Os participantes receberam terapia cognitivo-comportamental antes e depois do tratamento com psilocibina. O tratamento incluiu duas ou três sessões de psicoterapia assistida por psilocibina (doses de 20 mg/70 kg ou 30 mg/70 kg), com a primeira sessão ocorrendo na data prevista para parar. Aos seis meses de acompanhamento, 12 dos 15 participantes estavam abstinentes (verificado biologicamente pelos níveis de monóxido de carbono exalado e cotinina urinária).
Os resultados da cessação do tabagismo foram significativamente correlacionados com uma medida de experiência mística nos dias das sessões, bem como com classificações retrospectivas do significado pessoal e espiritual das sessões de psilocibina.
O MDMA foi avaliado em estudo multicêntrico, randomizado, duplo-cego, confirmatório de fase 3, que observou a eficácia e segurança da terapia assistida por 3,4-metilenodioximetanfetamina (MDMA-AT) versus placebo com terapia idêntica em participantes com transtorno de estresse pós-traumático moderado a grave (TEPT).
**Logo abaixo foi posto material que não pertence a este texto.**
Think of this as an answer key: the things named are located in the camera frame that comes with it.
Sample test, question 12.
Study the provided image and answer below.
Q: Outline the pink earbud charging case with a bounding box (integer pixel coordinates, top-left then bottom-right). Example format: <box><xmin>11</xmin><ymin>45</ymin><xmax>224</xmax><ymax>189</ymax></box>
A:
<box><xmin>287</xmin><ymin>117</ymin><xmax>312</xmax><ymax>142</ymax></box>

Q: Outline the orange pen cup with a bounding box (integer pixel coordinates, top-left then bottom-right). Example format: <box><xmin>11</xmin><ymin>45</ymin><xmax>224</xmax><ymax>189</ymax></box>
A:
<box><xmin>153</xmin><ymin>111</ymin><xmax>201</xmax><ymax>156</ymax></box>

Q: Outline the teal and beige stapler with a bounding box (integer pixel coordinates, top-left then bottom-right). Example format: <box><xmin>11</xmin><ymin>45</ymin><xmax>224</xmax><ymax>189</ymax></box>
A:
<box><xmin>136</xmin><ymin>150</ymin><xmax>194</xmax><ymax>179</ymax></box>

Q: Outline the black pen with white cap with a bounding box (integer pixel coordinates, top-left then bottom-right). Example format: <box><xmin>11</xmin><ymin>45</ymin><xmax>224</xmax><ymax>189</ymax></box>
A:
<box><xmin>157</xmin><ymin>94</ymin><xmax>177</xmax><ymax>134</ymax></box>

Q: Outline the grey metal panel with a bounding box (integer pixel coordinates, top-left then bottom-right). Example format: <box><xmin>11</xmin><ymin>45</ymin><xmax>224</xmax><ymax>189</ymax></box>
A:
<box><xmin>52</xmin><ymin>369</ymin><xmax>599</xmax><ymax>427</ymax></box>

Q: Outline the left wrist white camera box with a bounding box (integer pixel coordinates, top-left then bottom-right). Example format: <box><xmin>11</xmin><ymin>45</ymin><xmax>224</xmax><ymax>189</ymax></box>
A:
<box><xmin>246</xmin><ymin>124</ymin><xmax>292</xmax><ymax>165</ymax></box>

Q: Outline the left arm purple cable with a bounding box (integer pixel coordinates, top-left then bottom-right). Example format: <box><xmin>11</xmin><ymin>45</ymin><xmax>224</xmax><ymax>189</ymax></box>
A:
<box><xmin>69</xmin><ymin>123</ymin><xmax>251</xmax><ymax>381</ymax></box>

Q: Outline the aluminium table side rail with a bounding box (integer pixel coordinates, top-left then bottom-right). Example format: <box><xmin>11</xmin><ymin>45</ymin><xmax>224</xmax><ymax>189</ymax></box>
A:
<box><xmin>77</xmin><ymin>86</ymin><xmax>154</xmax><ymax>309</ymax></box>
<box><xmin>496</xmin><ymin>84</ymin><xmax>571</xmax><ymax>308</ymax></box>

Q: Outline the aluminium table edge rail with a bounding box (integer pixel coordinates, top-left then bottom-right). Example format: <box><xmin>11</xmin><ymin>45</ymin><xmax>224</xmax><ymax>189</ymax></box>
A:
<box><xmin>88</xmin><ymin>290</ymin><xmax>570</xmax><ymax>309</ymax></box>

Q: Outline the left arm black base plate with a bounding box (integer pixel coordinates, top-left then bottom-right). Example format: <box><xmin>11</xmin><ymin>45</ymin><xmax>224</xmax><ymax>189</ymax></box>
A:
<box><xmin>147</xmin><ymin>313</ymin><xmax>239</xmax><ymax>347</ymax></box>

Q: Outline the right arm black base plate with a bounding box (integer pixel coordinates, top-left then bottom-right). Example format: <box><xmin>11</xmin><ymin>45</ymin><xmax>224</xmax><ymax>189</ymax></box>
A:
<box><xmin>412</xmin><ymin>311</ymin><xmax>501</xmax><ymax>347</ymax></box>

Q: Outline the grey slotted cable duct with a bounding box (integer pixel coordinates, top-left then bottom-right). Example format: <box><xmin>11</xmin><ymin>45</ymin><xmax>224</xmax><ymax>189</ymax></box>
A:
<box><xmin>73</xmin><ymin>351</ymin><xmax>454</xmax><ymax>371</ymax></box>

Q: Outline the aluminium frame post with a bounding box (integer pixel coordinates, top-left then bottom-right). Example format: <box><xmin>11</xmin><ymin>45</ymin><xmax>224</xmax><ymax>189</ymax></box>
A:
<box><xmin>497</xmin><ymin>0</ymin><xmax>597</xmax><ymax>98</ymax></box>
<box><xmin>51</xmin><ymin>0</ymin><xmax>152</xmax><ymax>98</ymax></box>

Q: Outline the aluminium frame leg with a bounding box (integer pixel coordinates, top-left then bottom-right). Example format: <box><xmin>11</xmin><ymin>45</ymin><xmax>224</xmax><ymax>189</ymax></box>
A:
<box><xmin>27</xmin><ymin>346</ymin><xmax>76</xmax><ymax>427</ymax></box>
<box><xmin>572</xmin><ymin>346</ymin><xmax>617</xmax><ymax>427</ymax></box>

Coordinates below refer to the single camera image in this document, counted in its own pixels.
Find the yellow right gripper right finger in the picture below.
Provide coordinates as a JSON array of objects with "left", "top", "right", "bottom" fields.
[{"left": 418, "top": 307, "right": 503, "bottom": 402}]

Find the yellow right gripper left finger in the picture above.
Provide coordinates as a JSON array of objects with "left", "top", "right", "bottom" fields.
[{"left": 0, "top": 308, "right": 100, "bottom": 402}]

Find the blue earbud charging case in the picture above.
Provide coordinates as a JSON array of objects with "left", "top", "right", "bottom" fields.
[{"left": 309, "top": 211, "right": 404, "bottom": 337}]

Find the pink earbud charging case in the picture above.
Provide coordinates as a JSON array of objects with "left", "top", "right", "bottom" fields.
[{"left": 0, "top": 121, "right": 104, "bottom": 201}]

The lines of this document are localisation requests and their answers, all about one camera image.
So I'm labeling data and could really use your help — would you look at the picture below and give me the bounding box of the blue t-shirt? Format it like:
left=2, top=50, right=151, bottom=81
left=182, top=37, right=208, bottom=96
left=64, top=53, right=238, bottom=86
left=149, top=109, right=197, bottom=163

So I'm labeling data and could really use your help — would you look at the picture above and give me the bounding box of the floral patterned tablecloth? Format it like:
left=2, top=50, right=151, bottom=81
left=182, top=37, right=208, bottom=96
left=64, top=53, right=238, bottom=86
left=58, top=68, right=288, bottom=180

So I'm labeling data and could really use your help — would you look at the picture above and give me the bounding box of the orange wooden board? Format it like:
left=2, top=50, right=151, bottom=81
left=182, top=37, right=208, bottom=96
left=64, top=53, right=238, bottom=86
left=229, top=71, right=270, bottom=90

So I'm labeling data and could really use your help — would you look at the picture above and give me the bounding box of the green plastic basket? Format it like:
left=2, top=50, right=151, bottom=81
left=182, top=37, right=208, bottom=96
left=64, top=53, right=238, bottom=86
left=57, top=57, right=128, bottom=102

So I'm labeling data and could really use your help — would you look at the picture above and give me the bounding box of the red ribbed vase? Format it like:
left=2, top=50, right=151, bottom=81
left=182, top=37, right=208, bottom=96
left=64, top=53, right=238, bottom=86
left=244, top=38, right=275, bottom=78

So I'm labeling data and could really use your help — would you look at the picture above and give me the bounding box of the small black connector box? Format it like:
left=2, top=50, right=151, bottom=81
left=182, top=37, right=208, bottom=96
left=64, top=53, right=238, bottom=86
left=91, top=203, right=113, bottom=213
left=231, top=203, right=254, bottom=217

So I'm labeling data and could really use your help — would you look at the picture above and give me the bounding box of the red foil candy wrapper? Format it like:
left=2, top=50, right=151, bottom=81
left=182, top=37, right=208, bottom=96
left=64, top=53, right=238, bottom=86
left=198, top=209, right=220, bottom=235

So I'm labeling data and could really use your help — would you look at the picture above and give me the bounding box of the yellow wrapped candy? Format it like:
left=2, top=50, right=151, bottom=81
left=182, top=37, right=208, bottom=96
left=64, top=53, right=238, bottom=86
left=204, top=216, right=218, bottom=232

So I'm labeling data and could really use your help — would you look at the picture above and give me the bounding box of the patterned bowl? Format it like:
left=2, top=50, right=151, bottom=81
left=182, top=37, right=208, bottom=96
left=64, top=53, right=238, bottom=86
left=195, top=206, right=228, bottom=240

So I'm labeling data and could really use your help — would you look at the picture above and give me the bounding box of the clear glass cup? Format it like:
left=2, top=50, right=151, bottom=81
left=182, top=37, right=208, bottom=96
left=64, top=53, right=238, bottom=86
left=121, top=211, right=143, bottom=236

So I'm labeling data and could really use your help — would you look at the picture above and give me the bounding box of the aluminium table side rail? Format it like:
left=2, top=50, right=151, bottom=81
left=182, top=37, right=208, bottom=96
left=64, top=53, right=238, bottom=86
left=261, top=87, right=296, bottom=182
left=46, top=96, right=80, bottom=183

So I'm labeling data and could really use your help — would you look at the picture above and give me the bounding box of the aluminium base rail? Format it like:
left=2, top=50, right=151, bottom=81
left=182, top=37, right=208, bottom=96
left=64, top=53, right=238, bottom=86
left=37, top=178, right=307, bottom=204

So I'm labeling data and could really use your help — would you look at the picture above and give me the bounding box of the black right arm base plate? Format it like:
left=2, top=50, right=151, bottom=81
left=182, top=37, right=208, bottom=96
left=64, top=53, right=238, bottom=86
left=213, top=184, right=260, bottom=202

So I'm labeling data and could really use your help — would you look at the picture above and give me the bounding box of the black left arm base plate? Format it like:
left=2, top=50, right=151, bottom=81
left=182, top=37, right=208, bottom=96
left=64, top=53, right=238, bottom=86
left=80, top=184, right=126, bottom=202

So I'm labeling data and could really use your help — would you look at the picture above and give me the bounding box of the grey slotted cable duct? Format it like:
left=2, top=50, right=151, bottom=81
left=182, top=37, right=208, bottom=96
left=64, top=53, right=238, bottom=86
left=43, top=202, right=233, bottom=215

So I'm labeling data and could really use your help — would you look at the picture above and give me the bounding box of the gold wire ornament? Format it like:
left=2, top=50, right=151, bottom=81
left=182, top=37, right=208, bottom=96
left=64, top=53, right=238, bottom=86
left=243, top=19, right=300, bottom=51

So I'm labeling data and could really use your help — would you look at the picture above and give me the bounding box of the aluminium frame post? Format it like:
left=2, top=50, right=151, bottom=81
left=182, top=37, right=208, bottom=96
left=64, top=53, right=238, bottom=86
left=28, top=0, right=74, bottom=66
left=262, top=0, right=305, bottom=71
Os participantes foram randomizados para receber MDMA-AT ( n = 53) ou placebo com terapia ( n = 51). No geral, 26,9% (28/104) dos participantes apresentavam TEPT moderado e 73,1% (76/104) dos participantes apresentavam TEPT grave. Sete participantes tiveram um evento adverso grave emergente do tratamento (TEAE) (MDMA-AT, n = 5 (9,4%); placebo com terapia, n = 2 (3,9%)). Não houve mortes ou TEAE graves.
Estes dados sugerem que o MDMA-AT reduziu os sintomas de TEPT e o comprometimento funcional em uma população diversificada com TEPT moderado a grave e foi geralmente bem tolerado.
Evidências crescentes apoiam a terapia assistida por fenetilamina 3,4-metilenodioximetanfetamina substituída (MDMA-AT) como tratamento para TEPT.
O MDMA é um entactogênio que promove a inibição e liberação da recaptação de monoaminas (principalmente por induzir a mudança conformacional dos transportadores pré-sinápticos, modula efetivamente a reconsolidação da memória do medo, aumenta a extinção do medo e promove a abertura e o comportamento pró-social.
Vários ensaios de fase 2 indicaram que o MDMA-AT tem um perfil de risco-benefício aceitável em indivíduos com TEPT. Um estudo principal de fase 3 (MAPP1) mostrou que o MDMA-AT foi bem tolerado e atingiu os objetivos primários e secundários do estudo de redução da gravidade dos sintomas de TEPT e diminuição do comprometimento funcional.
A experiência de pesquisas anteriores, tanto positivas quanto negativas, forneceu lições importantes para os atuais desenhos metodológicos, restrições éticas e protocolos clínicos e para pesquisas renovadas sobre psicodélicos envolvendo participantes humanos.
Contudo, estudos clínicos recentes demonstraram que os estudos sobre substâncias psicodélicas como agentes terapêuticos podem estar em conformidade com os rigorosos padrões científicos, éticos e de segurança esperados da investigação médica contemporânea.
Referências
HEALTH–EUROPE, The Lancet Regional. Psychedelic-assisted psychotherapy: hope and dilemma. The Lancet Regional Health-Europe, v. 32, 2023.